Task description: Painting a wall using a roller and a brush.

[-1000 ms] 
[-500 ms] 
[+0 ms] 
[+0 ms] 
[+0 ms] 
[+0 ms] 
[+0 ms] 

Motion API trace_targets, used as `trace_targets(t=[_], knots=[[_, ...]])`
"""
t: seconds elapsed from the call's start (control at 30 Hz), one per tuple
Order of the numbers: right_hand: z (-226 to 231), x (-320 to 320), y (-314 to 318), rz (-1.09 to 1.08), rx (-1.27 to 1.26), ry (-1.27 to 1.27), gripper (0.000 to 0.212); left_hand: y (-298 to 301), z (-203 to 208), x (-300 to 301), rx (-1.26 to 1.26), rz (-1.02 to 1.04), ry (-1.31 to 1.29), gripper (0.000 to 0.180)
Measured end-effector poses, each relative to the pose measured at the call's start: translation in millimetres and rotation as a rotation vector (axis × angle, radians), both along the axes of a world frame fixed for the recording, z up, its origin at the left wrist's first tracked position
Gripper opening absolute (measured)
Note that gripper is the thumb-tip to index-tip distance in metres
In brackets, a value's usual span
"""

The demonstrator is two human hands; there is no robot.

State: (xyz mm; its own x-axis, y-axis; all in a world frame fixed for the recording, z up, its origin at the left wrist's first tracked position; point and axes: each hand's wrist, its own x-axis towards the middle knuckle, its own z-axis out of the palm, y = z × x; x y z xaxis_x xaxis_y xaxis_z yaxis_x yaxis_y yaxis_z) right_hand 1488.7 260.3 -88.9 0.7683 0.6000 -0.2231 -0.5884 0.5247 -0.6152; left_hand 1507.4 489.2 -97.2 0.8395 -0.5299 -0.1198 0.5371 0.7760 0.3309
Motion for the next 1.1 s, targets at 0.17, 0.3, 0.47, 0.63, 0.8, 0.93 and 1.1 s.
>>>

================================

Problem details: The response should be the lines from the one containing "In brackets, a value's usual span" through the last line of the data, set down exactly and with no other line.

Solved exercise:
In brackets, a value's usual span
"""

The demonstrator is two human hands; there is no robot.

State: (xyz mm; its own x-axis, y-axis; all in a world frame fixed for the recording, z up, its origin at the left wrist's first tracked position; point and axes: each hand's wrist, its own x-axis towards the middle knuckle, its own z-axis out of the palm, y = z × x; x y z xaxis_x xaxis_y xaxis_z yaxis_x yaxis_y yaxis_z) right_hand 1488.7 260.3 -88.9 0.7683 0.6000 -0.2231 -0.5884 0.5247 -0.6152; left_hand 1507.4 489.2 -97.2 0.8395 -0.5299 -0.1198 0.5371 0.7760 0.3309
Motion for the next 1.1 s, targets at 0.17, 0.3, 0.47, 0.63, 0.8, 0.93 and 1.1 s.
>>>

The work on this exercise is complete.